Saturday, a friend of a friend was visiting from CA and so 3 of us decided to take her out to one of the most beautiful seaside towns in Massachusetts: Rockport. After a perusal of some of the shops we made our way to a giant jetty that juts into the water. Not content to just stand at the edge my 3 companions began to hop scotch across the boulders making their way out to the distant edge, and the ocean. I stepped out onto one rock and this irrational, intense sense of fear slammed into me. I couldn't go one step further onto that craggy jetty with the ocean water lapping below.

About halfway out my friends realized I was not leaping behind them with gazelle-like weightlessness and motioned me to join them. I casually waved for them to keep going with out me, I'd just. . .wait here. Yea, right.

pre panick attack with Sarah.
Not sure why we went with an engagement photo pose. . . 
My friend Sarah scuttled back over the rocks grabbed my hand and insisted I come with them. Amidst protests and insistance that I was fine and could just photograph them from afar or something, I followed Sarah out onto the rocks. The next few minutes involved a slightly panicked me being coaxed over the rocks by my pals. We finally made it to the very tip and it actually was very beautiful. A light, warm breeze fluffled our hair as we watched boats motor in and out of the harbor and listened to the sound of the incoming tide slap against the lower rocks. For some reason, butterflies were everywhere, dancing between the jutting slabs.

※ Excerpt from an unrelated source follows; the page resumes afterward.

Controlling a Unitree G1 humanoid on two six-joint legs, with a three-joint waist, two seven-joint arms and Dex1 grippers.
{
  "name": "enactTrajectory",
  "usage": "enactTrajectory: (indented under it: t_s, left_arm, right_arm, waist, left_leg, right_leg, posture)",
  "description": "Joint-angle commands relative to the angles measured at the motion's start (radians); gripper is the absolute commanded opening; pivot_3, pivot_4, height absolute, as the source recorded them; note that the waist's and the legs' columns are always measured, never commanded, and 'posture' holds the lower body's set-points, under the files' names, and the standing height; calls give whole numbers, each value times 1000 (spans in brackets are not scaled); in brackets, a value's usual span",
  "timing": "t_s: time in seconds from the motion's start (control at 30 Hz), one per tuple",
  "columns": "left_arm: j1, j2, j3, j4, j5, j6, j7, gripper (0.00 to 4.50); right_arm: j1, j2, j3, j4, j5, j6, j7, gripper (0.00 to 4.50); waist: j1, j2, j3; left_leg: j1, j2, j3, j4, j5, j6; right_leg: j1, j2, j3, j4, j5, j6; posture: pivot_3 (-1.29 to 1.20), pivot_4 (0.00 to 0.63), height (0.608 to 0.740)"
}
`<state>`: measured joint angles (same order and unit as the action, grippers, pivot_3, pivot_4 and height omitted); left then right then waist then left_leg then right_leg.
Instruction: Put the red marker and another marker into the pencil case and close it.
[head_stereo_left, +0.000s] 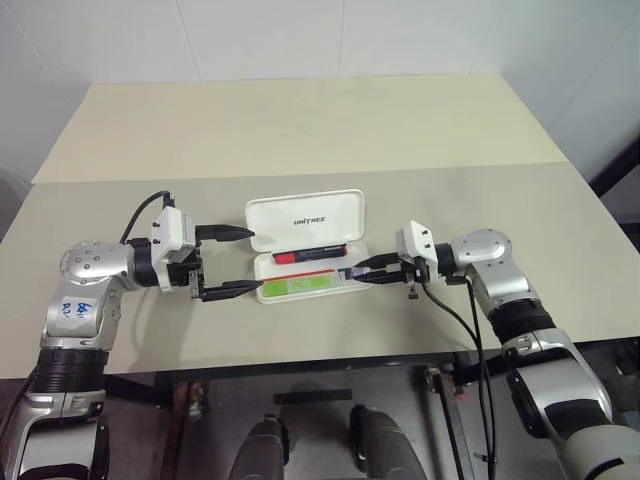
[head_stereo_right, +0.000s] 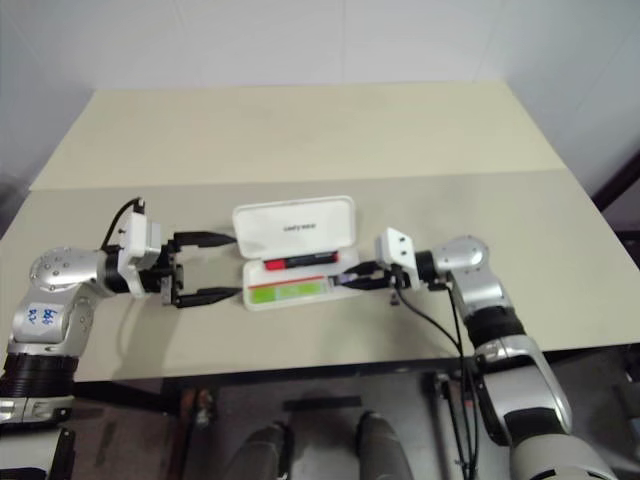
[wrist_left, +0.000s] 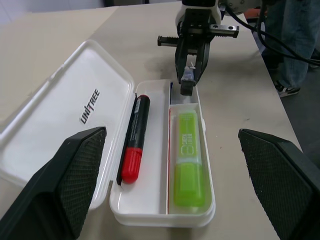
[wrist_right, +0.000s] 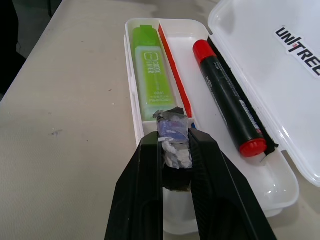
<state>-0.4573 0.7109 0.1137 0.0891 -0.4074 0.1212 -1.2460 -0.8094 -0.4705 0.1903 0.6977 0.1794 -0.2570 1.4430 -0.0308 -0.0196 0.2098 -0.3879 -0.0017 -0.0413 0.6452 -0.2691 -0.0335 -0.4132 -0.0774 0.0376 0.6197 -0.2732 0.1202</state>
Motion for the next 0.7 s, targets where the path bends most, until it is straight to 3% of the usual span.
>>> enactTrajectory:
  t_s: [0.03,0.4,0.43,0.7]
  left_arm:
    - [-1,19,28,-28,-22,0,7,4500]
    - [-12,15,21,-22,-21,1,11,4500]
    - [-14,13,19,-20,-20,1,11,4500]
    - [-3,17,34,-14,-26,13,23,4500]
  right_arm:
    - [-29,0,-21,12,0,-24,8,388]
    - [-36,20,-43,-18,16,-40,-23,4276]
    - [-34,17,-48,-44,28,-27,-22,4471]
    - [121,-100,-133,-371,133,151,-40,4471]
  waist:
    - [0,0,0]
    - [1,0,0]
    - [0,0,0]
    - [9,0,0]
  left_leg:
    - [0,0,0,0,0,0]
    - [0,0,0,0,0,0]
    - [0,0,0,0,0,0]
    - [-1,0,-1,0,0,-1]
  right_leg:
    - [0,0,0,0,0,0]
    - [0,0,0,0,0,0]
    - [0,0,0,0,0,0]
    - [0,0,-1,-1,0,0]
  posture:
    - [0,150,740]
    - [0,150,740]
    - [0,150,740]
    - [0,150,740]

When we decided to head back, a swell of anxiety started to mushroom its way up into my chest shattering the serenity of the moments before. Even now, I can't really explain what caused this but, suddenly, about a quarter of the way back across the jetty I started to have a full fledged panic attack. In case you've never had one before, (I imagine there a bit different for everyone) I'll try to explain it. Very suddenly my whole brain goes blank of every thought and it feels like I'm standing in a room with all the windows open and wind whipping through in every direction.  My body reflexively starts to breathe deeply in long tense gasps. There is never enough air. All the sounds around me start slipping by in a nonsensical meter and volume. My whole body starts to shake and if any thought enters my mind is it this:  I. can't. breathe.

And so it was. On a jetty. In the ocean. With three very calm friends trying to convince me I was fine and we would be across in no time. Thankfully, my friend Sarah uttered the magic words that can calm me from just about any panic attack. You're fine. Just breathe. Hold my hand.

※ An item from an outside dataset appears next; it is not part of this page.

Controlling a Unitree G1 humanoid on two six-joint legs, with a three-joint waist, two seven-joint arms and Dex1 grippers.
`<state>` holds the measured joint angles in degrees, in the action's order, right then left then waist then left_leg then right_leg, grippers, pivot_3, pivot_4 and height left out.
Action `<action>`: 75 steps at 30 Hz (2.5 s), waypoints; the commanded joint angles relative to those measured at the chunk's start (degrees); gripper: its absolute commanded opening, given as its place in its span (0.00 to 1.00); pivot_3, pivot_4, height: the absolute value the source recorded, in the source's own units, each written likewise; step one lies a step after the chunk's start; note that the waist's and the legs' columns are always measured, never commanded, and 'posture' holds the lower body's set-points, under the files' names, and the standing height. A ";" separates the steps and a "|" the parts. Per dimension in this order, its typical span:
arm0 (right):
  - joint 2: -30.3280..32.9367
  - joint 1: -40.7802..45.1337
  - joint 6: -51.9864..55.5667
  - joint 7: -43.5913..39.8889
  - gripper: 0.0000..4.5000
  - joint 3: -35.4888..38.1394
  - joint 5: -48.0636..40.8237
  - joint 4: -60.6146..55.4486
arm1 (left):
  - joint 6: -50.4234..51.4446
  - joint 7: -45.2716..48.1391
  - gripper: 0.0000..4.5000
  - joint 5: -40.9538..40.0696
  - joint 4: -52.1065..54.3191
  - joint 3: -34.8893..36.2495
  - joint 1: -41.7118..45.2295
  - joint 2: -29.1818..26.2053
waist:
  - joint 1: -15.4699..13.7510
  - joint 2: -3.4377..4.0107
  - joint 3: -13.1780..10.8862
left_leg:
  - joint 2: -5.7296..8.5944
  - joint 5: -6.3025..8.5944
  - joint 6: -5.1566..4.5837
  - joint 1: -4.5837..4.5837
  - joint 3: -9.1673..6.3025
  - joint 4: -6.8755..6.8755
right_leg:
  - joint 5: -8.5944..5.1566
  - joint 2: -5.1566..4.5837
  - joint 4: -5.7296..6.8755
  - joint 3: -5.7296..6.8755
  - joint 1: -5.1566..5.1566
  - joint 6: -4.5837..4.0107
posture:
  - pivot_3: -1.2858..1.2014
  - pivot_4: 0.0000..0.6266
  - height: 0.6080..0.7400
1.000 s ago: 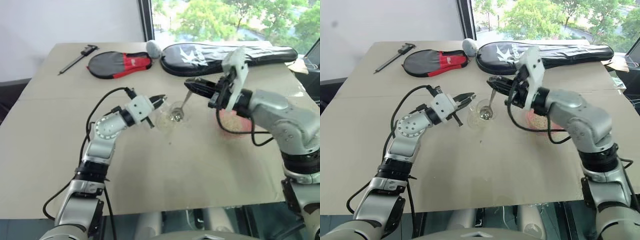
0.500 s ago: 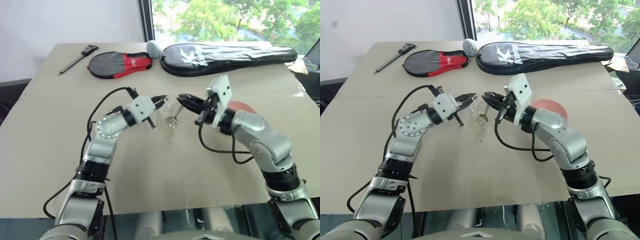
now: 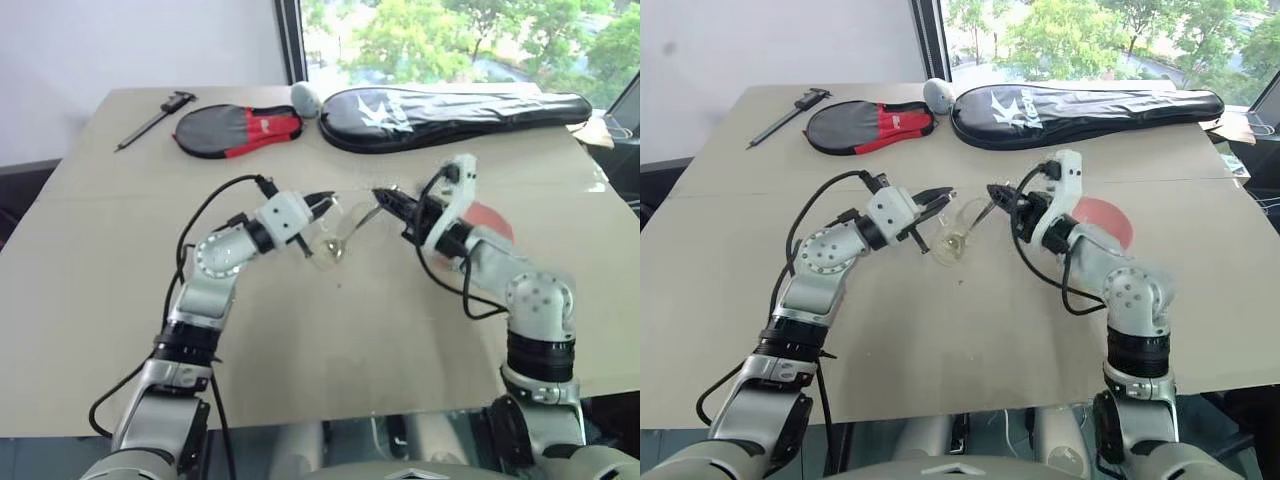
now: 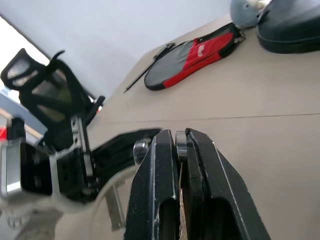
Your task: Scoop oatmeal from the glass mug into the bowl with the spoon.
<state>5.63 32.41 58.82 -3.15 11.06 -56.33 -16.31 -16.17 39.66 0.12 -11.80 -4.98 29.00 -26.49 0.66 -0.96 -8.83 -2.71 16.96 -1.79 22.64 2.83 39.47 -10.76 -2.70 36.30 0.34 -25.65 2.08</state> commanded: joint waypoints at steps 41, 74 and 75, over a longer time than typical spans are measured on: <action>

The girls were able to keep me going across the rocks, and I started to feel really silly that I was so freaked out. My mortification was made complete, though, when we came upon a group of 10 or 11 year old boys, totally calm, crouched fearlessly in and around the rocks. One of them had crawled under a triangle of boulders and was shouting "dirty words" from underneath us. That particular moment stands out in crystalline clarity. There I was, full grown, in a moment of spastic panic (in a situation that should not be that scary) being  upstaged by a group of inappropiate boy children and their gutter-minds. It was kind of poetic, really. In a sort of horrifying way. . .

Needless to say we made it back fine. As we reached the end of the jetty and hopped up onto solid land, I fully understood why, after a traumatic experience in a movie, people are always collapsing and kissing the ground in gratitude for whatever beneficent creature invented it's sweet, solid, expansive mass. Given that I'd already embarrassed myself enough for one day, though, I stayed standing. But mentally, my lips were on that asphalt.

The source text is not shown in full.